The case is In re Marriage of Mendlowitz. The alleged slanders were an e-mail and a letter to the estranged wife’s business associates that seemed likely to interfere with her business relationships. They might indeed have led to a successful defamation lawsuit, and a lawsuit for interference with business relations. But a trial court judge went so far as to issue a domestic restraining order against such comments:
[Y]ou are disturbing the peace of the petitioner.... You have, by your own testimony, admitted to the defaming comments that you have made in these emails. And so therefore, the court is going to grant a restraining order for the next five years. You are not to contact [the wife], [her] employers, [her] potential employers in regard to [her] ... You are not to contact any third parties in regard to [the wife], her reputation, her past acts.
This meant that any prohibited speech about his wife would be a crime. And because the order included boilerplate language ordering the estranged husband not to “harass, attack, strike, threaten, assault (sexually or otherwise), hit, follow, stalk, molest, destroy personal property, disturb the peace, keep under surveillance, or block movements,” the federal ban on gun possession by people who are the targets of restraining orders kicked in. (See PDF pp. 61-65 of my Implementing the Right to Keep and Bear Arms in Self-Defense article.)

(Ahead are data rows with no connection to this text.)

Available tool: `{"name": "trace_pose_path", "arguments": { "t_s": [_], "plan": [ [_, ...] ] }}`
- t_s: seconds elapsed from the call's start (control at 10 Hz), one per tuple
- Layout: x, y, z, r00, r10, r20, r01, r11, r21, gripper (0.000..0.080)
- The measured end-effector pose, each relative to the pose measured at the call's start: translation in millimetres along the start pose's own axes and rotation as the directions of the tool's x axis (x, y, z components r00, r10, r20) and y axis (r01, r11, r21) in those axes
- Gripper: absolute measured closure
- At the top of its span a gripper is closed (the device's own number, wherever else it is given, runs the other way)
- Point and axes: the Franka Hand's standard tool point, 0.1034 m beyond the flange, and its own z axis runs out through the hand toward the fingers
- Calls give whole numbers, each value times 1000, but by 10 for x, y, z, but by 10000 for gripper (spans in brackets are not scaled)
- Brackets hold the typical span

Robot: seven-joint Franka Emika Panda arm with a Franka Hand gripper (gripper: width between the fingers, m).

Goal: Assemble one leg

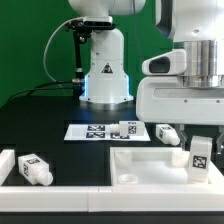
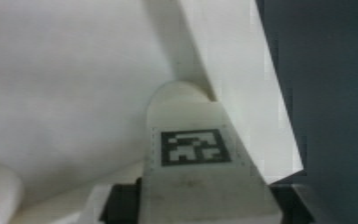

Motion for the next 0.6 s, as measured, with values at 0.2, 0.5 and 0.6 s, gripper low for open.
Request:
{"name": "trace_pose_path", "arguments": {
  "t_s": [0.2, 0.5, 0.6],
  "plan": [
    [-56, -18, 18, 937, 351, -1, -350, 936, -35, 508],
    [-37, -47, 29, 592, 806, 15, -806, 592, -31, 509],
    [-20, -35, 27, 518, 855, 22, -855, 518, -26, 509]
  ]
}}
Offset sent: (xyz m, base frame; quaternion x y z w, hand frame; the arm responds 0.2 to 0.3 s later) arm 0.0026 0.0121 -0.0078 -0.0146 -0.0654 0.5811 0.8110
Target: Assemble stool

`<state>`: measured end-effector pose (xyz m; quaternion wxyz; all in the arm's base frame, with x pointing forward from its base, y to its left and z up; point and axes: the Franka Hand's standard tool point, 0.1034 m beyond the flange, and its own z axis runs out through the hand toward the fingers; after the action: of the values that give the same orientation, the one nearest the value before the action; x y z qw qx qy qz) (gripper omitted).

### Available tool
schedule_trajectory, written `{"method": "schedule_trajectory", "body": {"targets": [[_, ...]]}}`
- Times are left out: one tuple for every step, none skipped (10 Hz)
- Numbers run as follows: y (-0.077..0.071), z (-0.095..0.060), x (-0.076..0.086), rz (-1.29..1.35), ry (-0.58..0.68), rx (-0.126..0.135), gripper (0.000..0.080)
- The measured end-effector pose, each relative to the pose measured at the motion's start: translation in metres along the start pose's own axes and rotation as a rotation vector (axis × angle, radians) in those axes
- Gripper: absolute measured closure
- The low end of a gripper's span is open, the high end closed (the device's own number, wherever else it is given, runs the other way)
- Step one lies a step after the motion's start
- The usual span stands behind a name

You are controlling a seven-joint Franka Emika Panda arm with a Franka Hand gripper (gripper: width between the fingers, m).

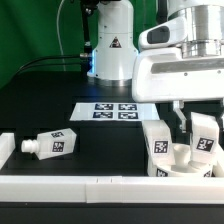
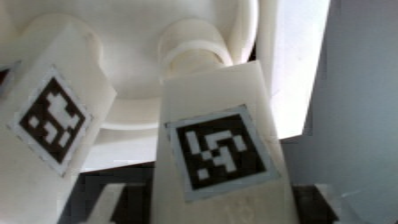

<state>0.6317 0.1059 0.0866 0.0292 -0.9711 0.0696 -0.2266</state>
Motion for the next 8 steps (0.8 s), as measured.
{"method": "schedule_trajectory", "body": {"targets": [[0.0011, 0.002, 0.0009, -0.002, 0.02, -0.003, 0.0476], [0.0022, 0.0056, 0.0001, -0.005, 0.036, -0.007, 0.0476], [0.0024, 0.0057, 0.0006, -0.006, 0.041, -0.008, 0.0476], [0.0026, 0.0055, 0.0004, -0.005, 0.035, -0.007, 0.0476], [0.0029, 0.006, -0.0001, -0.005, 0.034, -0.008, 0.0364], [0.0029, 0.0062, -0.0003, -0.005, 0.034, -0.008, 0.0364], [0.0029, 0.0062, -0.0004, -0.005, 0.034, -0.008, 0.0235], [0.0029, 0.0063, -0.0004, -0.005, 0.033, -0.008, 0.0166]]}}
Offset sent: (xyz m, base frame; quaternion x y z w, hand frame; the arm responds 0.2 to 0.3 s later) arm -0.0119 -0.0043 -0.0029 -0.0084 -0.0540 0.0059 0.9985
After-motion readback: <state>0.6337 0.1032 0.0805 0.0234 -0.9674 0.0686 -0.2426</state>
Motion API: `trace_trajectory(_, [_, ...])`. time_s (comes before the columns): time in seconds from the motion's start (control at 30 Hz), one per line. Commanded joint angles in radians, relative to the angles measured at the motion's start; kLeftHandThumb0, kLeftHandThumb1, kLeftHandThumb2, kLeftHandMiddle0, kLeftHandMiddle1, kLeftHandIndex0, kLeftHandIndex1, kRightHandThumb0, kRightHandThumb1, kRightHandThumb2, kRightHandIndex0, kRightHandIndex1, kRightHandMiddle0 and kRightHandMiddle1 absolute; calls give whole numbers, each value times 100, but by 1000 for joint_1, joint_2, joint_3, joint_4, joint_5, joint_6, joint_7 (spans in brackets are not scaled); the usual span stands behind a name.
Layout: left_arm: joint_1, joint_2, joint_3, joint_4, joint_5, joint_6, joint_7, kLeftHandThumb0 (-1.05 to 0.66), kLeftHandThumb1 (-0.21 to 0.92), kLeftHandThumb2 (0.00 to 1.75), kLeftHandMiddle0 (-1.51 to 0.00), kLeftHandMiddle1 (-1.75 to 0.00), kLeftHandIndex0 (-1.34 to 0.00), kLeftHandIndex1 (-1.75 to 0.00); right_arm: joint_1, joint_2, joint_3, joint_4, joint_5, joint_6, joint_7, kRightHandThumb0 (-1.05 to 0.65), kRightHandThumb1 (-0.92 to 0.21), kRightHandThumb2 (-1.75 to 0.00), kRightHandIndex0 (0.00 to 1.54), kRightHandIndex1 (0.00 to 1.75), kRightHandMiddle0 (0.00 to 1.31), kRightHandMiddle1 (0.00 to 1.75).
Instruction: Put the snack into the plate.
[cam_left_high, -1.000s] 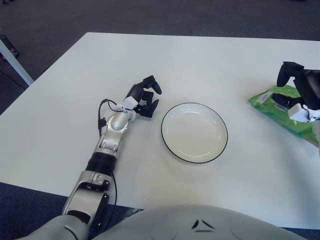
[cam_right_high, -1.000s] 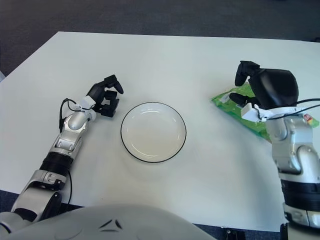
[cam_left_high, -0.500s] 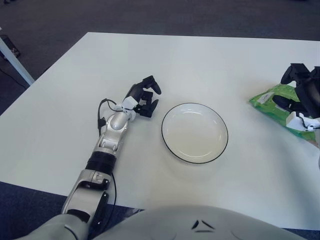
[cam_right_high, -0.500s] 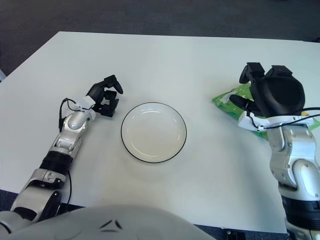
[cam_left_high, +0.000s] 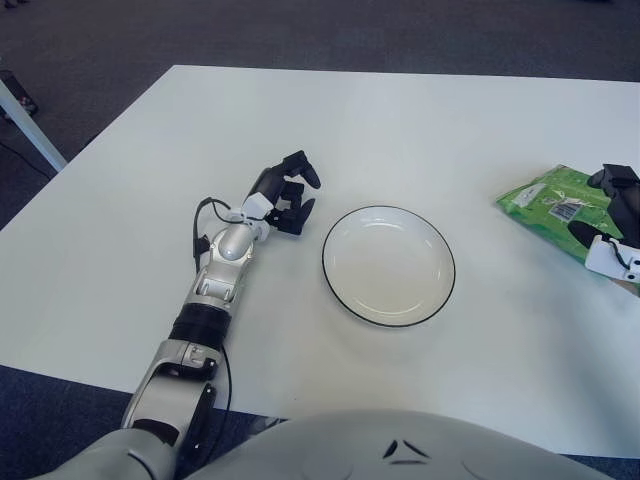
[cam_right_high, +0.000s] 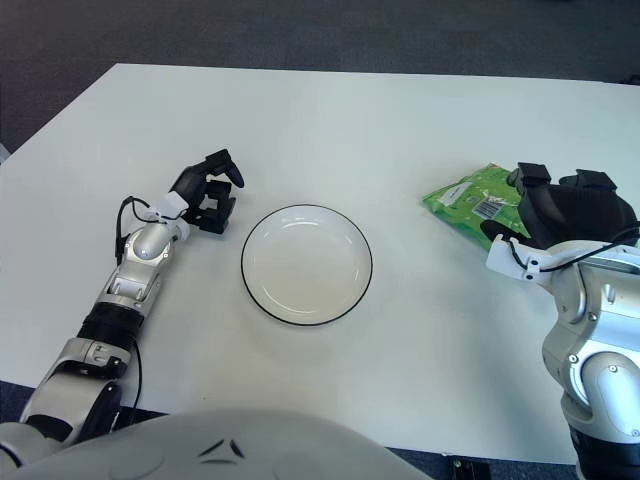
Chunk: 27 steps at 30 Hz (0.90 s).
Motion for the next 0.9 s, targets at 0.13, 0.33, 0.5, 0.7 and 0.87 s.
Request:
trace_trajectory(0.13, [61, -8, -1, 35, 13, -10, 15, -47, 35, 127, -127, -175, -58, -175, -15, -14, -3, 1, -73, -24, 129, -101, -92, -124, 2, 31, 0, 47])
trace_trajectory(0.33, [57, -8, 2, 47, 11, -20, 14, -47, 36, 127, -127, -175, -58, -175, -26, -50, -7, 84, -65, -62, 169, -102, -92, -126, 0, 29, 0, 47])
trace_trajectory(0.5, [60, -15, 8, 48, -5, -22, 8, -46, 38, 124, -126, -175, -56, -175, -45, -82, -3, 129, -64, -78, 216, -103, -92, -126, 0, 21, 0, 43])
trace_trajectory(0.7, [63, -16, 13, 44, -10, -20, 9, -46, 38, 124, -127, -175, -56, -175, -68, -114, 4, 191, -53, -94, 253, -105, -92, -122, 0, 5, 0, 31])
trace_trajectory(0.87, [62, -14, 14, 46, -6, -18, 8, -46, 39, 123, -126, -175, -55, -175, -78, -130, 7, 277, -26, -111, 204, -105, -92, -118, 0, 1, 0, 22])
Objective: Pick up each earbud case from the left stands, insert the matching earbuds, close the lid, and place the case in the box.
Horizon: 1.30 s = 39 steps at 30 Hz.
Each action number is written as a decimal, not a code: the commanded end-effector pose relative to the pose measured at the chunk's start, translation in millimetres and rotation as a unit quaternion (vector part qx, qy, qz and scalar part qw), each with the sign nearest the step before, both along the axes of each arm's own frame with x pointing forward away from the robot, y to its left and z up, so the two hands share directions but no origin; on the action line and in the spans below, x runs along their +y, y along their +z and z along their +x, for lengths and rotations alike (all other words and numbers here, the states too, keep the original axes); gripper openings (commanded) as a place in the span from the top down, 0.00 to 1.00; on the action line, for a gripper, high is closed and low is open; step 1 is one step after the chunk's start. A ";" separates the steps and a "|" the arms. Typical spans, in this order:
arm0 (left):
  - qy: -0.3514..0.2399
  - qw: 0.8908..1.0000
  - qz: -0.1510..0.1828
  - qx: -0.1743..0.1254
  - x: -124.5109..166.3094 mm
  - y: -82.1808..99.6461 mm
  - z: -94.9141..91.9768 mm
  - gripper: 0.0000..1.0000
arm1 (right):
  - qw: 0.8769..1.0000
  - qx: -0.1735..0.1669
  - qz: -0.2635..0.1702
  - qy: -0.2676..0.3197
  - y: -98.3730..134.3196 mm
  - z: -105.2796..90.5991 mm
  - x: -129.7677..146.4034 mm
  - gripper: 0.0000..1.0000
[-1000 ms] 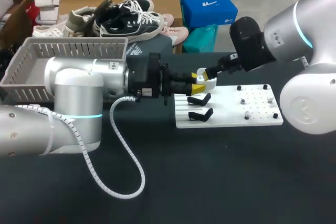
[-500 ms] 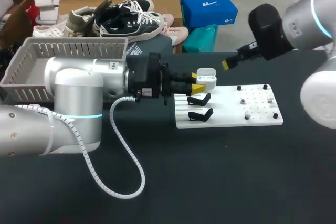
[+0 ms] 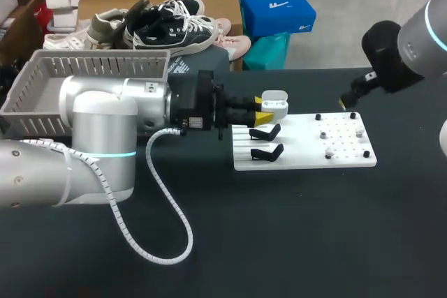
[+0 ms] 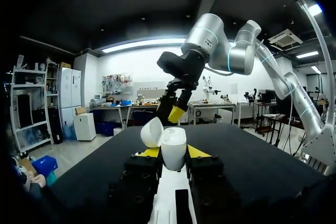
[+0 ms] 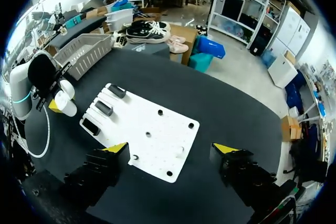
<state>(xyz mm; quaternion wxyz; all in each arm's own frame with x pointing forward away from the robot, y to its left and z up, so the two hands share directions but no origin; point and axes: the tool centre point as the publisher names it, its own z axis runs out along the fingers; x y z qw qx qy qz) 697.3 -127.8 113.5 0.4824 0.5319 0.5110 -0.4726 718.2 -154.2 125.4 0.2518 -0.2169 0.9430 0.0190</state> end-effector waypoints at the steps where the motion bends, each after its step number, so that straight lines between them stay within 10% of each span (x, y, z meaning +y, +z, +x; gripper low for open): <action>1: 0.002 1.000 0.000 -0.001 -0.4 -0.3 -0.9 1.00 | 0.986 -0.049 -0.139 -0.081 -16.2 5.6 -2.9 0.00; 14: 0.002 1.000 0.000 -0.001 -0.4 -0.3 -0.9 1.00 | 0.979 0.004 -0.180 -0.091 -56.1 11.2 -17.8 0.04; 39: 0.002 1.000 0.000 -0.001 -0.4 -0.3 -0.9 1.00 | 0.976 0.037 -0.200 -0.083 -90.9 13.2 -17.8 0.53</action>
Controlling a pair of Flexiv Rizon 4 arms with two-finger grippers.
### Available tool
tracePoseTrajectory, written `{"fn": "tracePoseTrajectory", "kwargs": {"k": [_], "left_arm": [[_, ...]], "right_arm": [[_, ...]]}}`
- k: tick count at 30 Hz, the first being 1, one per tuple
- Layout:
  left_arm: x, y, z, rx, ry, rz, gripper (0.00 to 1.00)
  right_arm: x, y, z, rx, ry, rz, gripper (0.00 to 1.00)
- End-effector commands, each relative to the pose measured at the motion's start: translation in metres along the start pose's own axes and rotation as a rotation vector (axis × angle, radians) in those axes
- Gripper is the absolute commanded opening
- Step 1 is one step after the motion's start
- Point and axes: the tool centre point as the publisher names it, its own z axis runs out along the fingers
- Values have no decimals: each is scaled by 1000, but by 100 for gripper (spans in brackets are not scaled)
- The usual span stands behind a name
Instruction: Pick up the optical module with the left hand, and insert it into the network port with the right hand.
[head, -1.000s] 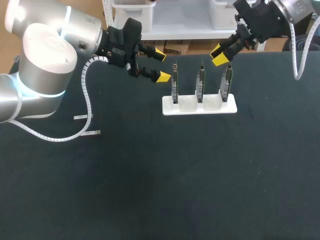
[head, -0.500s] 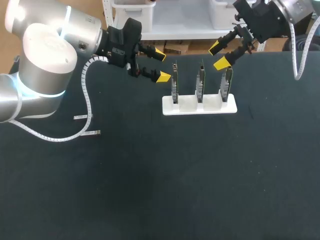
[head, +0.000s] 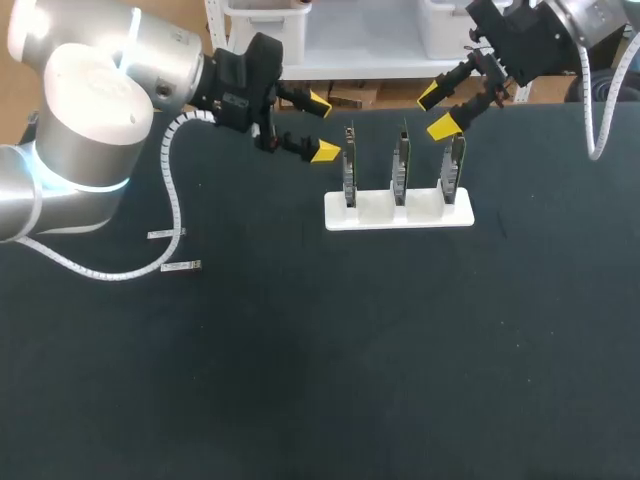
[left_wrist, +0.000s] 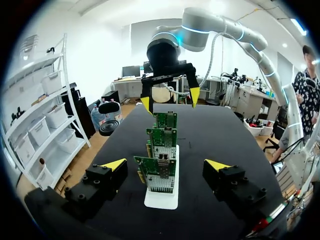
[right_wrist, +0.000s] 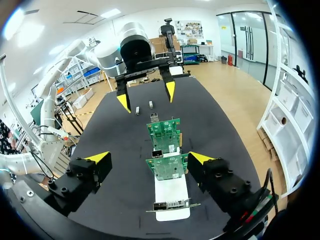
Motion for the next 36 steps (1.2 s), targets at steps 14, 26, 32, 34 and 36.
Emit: {"fn": "tracePoseTrajectory", "kwargs": {"k": [14,26,32,34,36], "left_arm": [[49,-11,-93,-126,278,27,100],[112,-20,-129,-129,528,57,100],[121,-6,-145,-206,531,-4,100],[117,-3,-145,-222,512,-18,100],[117,-3,-145,-222,512,-18,100]], "right_arm": [[0,1,0,2,1,0,100],[0,1,0,2,1,0,100],[0,1,0,2,1,0,100],[0,1,0,2,1,0,100],[0,1,0,2,1,0,100]]}}
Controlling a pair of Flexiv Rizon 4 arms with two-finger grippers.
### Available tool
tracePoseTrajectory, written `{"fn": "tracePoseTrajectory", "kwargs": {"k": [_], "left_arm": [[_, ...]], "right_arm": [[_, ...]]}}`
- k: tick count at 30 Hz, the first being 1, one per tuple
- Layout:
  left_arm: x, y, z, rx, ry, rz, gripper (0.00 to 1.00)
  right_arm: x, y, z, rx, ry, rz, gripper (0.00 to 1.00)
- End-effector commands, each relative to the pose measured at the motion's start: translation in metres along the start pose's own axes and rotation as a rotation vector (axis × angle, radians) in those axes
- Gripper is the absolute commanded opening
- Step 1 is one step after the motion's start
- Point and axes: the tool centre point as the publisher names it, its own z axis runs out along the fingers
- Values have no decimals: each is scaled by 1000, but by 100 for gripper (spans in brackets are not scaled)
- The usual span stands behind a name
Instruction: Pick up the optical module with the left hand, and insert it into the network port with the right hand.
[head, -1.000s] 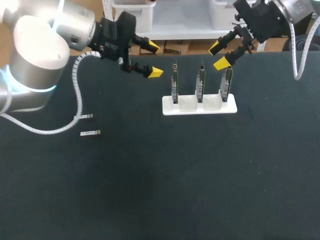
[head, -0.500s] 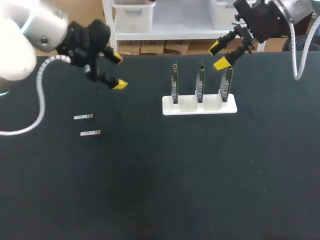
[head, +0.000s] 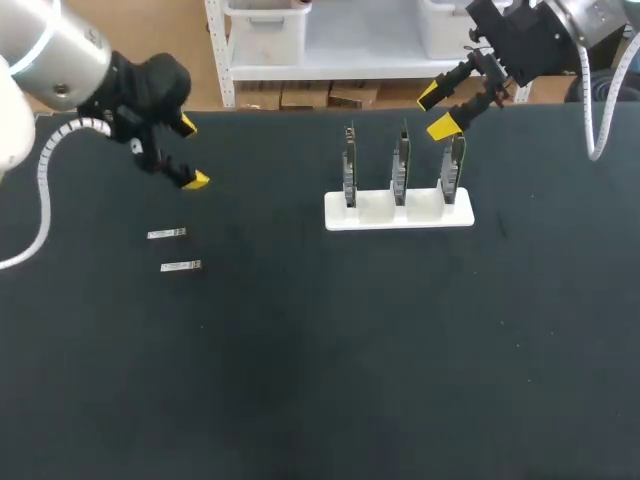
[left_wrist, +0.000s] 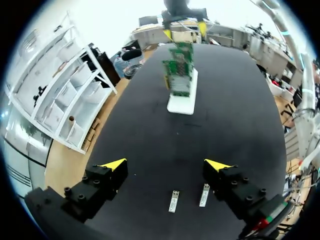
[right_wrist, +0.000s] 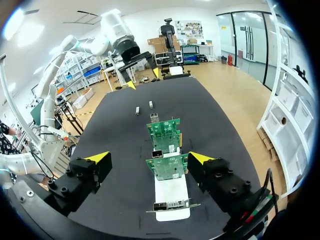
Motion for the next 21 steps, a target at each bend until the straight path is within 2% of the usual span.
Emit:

Fortunately, the California Court of Appeal reversed the trial court’s decision, concluding that this sort of alleged defamation isn’t sufficient to justify issuing such an order. Unfortunately, for the nearly two years between the trial court decision and the appellate decision, defendant had been entirely deprived of his Second Amendment rights, and been subjected to a prior restraint in violation of his First Amendment rights.